Work order: Nothing outside the stretch is wanted. Repeat exactly the lines of the listing below from the one that contains "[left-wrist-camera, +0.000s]" through the one that contains "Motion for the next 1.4", both ends included.

** Input data follows **

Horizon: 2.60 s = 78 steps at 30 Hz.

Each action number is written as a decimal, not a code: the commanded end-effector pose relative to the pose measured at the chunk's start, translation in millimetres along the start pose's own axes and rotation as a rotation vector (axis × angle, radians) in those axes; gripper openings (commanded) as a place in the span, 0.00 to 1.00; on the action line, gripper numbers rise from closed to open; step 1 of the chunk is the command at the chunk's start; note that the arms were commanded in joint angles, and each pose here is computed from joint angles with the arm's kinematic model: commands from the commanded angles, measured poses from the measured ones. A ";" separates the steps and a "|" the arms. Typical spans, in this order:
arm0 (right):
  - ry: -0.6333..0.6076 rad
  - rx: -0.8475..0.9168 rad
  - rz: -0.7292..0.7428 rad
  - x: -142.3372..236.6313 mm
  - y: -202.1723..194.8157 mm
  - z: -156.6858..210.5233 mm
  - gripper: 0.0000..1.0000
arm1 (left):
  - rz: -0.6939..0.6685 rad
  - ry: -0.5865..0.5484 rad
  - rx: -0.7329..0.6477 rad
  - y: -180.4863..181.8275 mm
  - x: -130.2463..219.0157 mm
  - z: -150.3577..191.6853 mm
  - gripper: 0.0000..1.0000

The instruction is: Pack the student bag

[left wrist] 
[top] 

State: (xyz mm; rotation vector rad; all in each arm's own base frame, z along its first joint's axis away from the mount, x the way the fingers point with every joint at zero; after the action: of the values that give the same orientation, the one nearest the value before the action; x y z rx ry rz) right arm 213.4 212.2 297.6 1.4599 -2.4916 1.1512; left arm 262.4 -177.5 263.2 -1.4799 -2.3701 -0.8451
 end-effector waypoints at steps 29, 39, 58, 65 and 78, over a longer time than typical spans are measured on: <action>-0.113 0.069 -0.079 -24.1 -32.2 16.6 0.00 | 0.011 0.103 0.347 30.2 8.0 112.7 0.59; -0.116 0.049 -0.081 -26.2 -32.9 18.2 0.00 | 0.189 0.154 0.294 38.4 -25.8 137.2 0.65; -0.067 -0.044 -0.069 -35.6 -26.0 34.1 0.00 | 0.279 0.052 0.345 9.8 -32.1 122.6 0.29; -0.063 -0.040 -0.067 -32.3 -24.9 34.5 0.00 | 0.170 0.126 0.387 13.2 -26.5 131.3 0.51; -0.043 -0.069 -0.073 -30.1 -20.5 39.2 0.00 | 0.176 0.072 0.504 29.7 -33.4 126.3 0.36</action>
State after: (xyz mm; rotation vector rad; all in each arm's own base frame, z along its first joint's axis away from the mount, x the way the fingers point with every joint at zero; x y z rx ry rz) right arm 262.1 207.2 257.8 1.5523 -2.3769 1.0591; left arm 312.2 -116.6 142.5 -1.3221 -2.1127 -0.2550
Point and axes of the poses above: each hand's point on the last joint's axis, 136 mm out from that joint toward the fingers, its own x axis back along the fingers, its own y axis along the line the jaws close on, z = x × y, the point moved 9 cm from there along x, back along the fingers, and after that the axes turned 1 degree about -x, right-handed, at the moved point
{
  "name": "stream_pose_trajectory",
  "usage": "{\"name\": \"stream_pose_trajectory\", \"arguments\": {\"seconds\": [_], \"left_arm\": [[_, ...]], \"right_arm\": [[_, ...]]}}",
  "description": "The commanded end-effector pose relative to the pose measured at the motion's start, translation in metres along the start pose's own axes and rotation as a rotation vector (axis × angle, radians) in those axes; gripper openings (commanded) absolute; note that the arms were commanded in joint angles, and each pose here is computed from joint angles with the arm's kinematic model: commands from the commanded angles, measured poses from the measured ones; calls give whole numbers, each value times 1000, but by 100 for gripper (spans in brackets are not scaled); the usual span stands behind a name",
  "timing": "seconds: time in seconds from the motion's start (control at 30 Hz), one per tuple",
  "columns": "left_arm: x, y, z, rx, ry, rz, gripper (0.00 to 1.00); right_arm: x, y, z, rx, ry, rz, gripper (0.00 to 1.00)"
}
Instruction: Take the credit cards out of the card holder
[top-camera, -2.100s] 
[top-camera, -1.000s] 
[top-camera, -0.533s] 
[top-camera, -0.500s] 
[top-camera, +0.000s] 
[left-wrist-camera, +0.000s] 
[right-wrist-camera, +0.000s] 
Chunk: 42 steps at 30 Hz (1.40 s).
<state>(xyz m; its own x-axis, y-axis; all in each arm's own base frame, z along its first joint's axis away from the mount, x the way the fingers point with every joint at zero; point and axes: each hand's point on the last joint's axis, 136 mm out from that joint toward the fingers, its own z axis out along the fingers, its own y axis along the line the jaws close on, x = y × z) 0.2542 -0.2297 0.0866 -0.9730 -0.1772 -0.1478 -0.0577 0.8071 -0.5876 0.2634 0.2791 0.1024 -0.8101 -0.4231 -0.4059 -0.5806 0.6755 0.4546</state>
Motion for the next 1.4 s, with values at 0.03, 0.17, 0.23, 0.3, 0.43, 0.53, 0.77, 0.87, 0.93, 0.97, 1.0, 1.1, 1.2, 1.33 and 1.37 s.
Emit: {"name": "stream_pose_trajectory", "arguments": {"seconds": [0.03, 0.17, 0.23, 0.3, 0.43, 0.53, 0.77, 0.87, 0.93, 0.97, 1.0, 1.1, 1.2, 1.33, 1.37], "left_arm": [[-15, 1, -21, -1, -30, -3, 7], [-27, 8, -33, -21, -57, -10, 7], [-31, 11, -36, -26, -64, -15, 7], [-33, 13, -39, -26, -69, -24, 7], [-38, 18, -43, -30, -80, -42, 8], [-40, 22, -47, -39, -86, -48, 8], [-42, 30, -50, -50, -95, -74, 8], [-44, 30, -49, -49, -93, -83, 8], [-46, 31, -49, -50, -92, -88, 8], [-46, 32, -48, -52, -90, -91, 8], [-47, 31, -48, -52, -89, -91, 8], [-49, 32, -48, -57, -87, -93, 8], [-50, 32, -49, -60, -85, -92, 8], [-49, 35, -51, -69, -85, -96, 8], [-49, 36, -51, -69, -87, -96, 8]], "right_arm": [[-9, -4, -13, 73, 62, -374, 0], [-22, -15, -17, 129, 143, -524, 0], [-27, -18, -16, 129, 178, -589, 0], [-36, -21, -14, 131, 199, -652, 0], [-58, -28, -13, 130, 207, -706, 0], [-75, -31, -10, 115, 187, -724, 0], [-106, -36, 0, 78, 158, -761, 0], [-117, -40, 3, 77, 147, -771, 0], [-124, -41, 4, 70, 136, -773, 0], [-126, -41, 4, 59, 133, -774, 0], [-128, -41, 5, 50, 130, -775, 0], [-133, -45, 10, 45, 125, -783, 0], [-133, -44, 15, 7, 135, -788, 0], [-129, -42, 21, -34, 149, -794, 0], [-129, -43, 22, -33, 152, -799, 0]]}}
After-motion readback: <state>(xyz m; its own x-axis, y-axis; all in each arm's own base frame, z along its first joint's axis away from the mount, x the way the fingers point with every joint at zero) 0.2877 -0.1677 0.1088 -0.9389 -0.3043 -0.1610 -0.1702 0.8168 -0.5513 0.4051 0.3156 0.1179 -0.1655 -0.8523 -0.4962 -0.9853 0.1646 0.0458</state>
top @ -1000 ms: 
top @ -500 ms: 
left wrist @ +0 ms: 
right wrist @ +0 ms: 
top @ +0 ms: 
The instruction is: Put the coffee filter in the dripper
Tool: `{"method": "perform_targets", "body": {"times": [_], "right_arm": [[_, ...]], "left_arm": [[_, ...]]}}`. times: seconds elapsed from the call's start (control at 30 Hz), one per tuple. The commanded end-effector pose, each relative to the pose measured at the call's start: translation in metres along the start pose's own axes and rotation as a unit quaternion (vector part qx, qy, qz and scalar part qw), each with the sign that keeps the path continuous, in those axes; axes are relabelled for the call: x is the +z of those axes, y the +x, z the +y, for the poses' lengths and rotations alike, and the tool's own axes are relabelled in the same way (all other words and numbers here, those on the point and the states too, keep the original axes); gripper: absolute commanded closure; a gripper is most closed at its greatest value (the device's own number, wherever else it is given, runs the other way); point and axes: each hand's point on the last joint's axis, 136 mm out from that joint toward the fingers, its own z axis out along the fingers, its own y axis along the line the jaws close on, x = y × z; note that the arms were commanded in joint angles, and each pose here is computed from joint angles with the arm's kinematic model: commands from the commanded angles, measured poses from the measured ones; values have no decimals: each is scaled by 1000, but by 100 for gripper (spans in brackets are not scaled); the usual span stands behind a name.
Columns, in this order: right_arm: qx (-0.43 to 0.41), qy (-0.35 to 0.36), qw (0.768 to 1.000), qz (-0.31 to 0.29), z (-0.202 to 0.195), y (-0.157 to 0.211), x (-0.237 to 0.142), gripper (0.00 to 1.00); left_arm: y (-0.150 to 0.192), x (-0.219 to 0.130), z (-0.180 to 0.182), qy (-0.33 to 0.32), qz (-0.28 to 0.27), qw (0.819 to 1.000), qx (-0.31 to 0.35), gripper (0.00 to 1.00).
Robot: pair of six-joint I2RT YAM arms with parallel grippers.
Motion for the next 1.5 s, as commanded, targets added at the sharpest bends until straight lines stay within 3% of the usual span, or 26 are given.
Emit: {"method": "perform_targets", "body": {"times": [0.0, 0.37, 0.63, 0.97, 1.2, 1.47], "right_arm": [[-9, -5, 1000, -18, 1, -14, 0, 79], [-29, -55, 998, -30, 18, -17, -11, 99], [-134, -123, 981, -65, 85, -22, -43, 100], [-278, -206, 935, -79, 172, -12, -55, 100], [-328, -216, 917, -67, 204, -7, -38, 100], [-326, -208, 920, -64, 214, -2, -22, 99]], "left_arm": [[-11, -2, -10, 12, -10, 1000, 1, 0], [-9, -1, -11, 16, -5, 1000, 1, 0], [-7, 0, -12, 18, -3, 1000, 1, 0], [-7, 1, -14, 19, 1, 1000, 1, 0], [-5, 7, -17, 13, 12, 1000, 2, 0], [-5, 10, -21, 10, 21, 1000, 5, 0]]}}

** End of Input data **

Reply to the exercise:
[left-wrist-camera, +0.000s] 
[right-wrist-camera, +0.000s] 
Chunk: 42 steps at 30 Hz (1.40 s).
<state>(xyz m; its own x-axis, y-axis; all in each arm's own base frame, z along its first joint's axis away from the mount, x the way the fingers point with every joint at zero; point and axes: each hand's point on the last joint's axis, 136 mm out from that joint toward the fingers, its own z axis out along the fingers, its own y axis along the line the jaws close on, x = y × z) 0.2542 -0.2297 0.0866 -0.9730 -0.1772 -0.1478 -0.0577 0.8071 -0.5876 0.2634 0.2791 0.1024 -0.8101 -0.4231 -0.4059 -0.5806 0.6755 0.4546</state>
Motion for the next 1.4 s, with values at 0.03, 0.17, 0.23, 0.3, 0.43, 0.53, 0.77, 0.87, 0.93, 0.97, 1.0, 1.1, 1.2, 1.33 and 1.37 s.

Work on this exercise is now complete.